Jacobson was an investigator involved in a multicenter, retrospective analysis of patients treated with brexucabtagene autoleucel in a nontrial setting across 14 centers in the US Lymphoma CAR T Consortium. In results presented at the 63rd American Society of Hematology Annual Meeting and Exposition, data for 93 patients with MCL who received brexucabtagene autoleucel were available.3 Baseline patient characteristics of the real-world population showed 72% of patients would not have met the criteria for enrollment in ZUMA-2 and included such factors as ECOG performance status, central nervous system involvement, prior therapies, and more (Table 13).
With a median follow-up of 3 months (range, 0.1-9.6), the ORR was 86% among 81 patients for whom day 30 response was evaluable. The CR rate was 64%. For patients who achieved a response at day 30, the rate of continued response was 83.7% (95% CI, 68.3%92.0%). Twenty patients who achieved a PR went on to CR at a median of 64 days (range, 22-135); the median time to best response was 30 days (range, 16-168).
Investigators reported that among patients who would not have been eligible for enrollment in ZUMA-2 (n = 74), the objective response rate was 91% (95% CI, 81%-96%) with a CR rate of 80% (95% CI, 69%-88%). In terms of prior BTK inhibitor exposure, the ORR and CR rates were 88% (95% CI, 79%-95%) and 79% (95% CI, 69%-88%), respectively, for those who received prior BTK therapy (n = 78) vs 94% (95% CI, 71%-100%) and 88% (95% CI, 64%-99%), respectively, for those who were BTK naïve (n = 17).
“I think the big question is, is prior exposure to a BTK inhibitor important for T-cell fitness and the T-cell product?” Jacobson said. “At least from this very small cohort, it suggests that maybe it is not as important as we might have thought.”
Survival data were also comparable with the data reported for ZUMA-2. The median PFS was not reached, with a 6-month rate of 66% and a 12-month rate of 51%. The median OS was also not reached, with the 6-month and 12-month OS rates of 81% and 72%, respectively.
National Comprehensive Cancer Network guidelines recommend that brexucabtagene autoleucel be administered following chemoimmunotherapy and a BTK inhibitor4 (Figure5); however, Jacobson remains optimistic about the role of cellular therapy for all patients with MCL.

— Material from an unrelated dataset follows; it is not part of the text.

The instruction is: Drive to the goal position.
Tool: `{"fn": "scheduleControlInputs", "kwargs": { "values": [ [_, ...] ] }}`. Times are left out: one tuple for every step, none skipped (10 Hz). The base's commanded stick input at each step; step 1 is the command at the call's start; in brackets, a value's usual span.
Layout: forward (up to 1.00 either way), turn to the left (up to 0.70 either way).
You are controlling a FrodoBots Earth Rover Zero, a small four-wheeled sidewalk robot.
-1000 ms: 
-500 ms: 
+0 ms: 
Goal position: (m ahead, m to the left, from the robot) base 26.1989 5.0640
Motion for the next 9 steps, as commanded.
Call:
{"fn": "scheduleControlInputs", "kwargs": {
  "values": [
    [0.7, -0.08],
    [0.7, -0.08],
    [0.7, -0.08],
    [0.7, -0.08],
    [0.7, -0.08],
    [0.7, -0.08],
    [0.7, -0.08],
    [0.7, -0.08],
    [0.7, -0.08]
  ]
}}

“I think the data from ZUMA-2 have been replicated in these real-world series,” Jacobson said. “Just like we’ve seen in large cell lymphoma, it’s very consistent—response rates are consistent, the CR rates of nearly 70% are consistent, and so far, 1-year [PFS and OS] are very consistent. [Approximately] 70% of patients would not have been eligible for the pivotal clinical trials, so we can now apply these therapies to a broader population of patients—patients with renal failure, patients with heart failure, patients with lower blood cell counts and bone marrow dysfunction—and still see the same excellent results. They continue to be really transformative for our patients.”